[Entries taken from a collection]
□ □ □ □ □

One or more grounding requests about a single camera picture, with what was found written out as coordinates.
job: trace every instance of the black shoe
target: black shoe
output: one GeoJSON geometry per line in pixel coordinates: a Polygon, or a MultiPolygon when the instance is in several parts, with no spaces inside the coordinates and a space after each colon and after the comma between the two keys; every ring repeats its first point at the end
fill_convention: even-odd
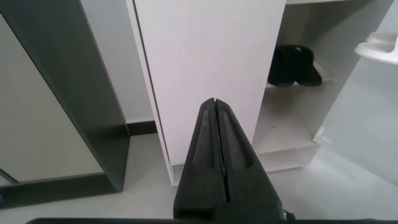
{"type": "Polygon", "coordinates": [[[268,82],[277,87],[292,86],[294,74],[287,67],[286,47],[276,47],[269,70],[268,82]]]}
{"type": "Polygon", "coordinates": [[[320,86],[322,77],[313,66],[313,52],[308,47],[289,46],[287,66],[294,74],[294,80],[302,86],[320,86]]]}

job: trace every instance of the door
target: door
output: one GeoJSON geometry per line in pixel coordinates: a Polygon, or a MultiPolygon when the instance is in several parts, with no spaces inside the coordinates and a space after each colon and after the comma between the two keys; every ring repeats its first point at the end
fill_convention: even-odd
{"type": "Polygon", "coordinates": [[[218,98],[252,141],[281,0],[136,0],[170,163],[183,164],[202,102],[218,98]]]}
{"type": "MultiPolygon", "coordinates": [[[[398,1],[378,32],[398,34],[398,1]]],[[[398,185],[398,66],[361,58],[315,141],[398,185]]]]}

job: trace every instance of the baseboard
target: baseboard
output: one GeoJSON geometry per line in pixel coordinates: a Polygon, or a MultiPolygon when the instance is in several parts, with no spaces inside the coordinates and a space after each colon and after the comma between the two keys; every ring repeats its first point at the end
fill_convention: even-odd
{"type": "Polygon", "coordinates": [[[105,173],[22,182],[0,187],[0,210],[118,192],[105,173]]]}
{"type": "Polygon", "coordinates": [[[127,128],[131,136],[136,136],[140,134],[154,134],[157,133],[155,121],[144,121],[138,123],[129,123],[127,128]]]}

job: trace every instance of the open shelf
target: open shelf
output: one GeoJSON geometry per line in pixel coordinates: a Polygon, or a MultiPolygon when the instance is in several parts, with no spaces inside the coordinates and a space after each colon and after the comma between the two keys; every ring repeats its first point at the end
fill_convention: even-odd
{"type": "Polygon", "coordinates": [[[286,0],[286,4],[309,4],[309,3],[323,3],[336,1],[351,1],[351,0],[286,0]]]}
{"type": "Polygon", "coordinates": [[[266,90],[252,142],[257,154],[314,146],[285,88],[266,90]]]}
{"type": "MultiPolygon", "coordinates": [[[[331,73],[326,71],[318,62],[314,61],[313,66],[318,71],[319,75],[322,77],[322,83],[334,80],[333,75],[331,75],[331,73]]],[[[270,83],[267,83],[266,88],[277,88],[277,87],[274,85],[271,85],[270,83]]]]}

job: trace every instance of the wall
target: wall
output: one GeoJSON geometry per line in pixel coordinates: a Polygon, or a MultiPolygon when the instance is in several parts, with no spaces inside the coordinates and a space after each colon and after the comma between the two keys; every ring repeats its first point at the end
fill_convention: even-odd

□ □ □ □ □

- _What you need to do_:
The records above are to be restated exactly, without their pictures.

- _Response_:
One or more grounding requests about a single camera picture, with what was found written out as coordinates.
job: trace every instance of the black shoe
target: black shoe
output: one GeoJSON geometry per line in pixel coordinates: a Polygon, or a MultiPolygon when the instance is in several parts, with no spaces inside the coordinates and a space after each colon and after the comma between the two keys; every ring repeats its first point at the end
fill_convention: even-odd
{"type": "Polygon", "coordinates": [[[268,82],[277,87],[292,86],[294,74],[287,67],[286,47],[276,47],[269,70],[268,82]]]}
{"type": "Polygon", "coordinates": [[[320,86],[322,77],[313,66],[313,52],[308,47],[289,46],[287,66],[294,74],[294,80],[302,86],[320,86]]]}

job: trace every instance of the door
target: door
output: one GeoJSON geometry per line in pixel coordinates: a Polygon, or a MultiPolygon when the instance is in several parts, with no spaces inside the coordinates and a space after each colon and after the comma between the two keys; every ring repeats its first point at the end
fill_convention: even-odd
{"type": "Polygon", "coordinates": [[[218,98],[252,141],[281,0],[136,0],[170,163],[183,164],[202,102],[218,98]]]}
{"type": "MultiPolygon", "coordinates": [[[[398,1],[378,32],[398,34],[398,1]]],[[[398,185],[398,66],[361,58],[315,141],[398,185]]]]}

job: trace every instance of the baseboard
target: baseboard
output: one GeoJSON geometry per line in pixel coordinates: a Polygon, or a MultiPolygon when the instance is in several parts, with no spaces inside the coordinates and a space after each colon and after the comma between the two keys; every ring repeats its first point at the end
fill_convention: even-odd
{"type": "Polygon", "coordinates": [[[105,173],[22,182],[0,187],[0,210],[118,192],[105,173]]]}
{"type": "Polygon", "coordinates": [[[127,128],[131,136],[136,136],[140,134],[154,134],[157,133],[155,121],[144,121],[138,123],[129,123],[127,128]]]}

job: trace every instance of the open shelf
target: open shelf
output: one GeoJSON geometry per line in pixel coordinates: a Polygon, or a MultiPolygon when the instance is in several parts, with no spaces inside the coordinates and a space after each colon and after the comma between the two keys; every ring repeats its first point at the end
fill_convention: even-odd
{"type": "Polygon", "coordinates": [[[286,0],[286,4],[309,4],[309,3],[323,3],[336,1],[351,1],[351,0],[286,0]]]}
{"type": "Polygon", "coordinates": [[[266,90],[252,142],[257,154],[314,146],[285,88],[266,90]]]}
{"type": "MultiPolygon", "coordinates": [[[[331,73],[326,71],[318,62],[314,61],[313,66],[318,71],[319,75],[322,77],[322,83],[334,80],[333,75],[331,75],[331,73]]],[[[270,83],[267,83],[266,88],[277,88],[277,87],[274,85],[271,85],[270,83]]]]}

job: trace every instance of the wall
target: wall
output: one GeoJSON geometry per line in pixel coordinates: a Polygon, or a MultiPolygon when the instance is in several parts, with no spaces inside the coordinates and a space after each colon and after the comma between the two keys; every ring repeats its first point at the end
fill_convention: even-odd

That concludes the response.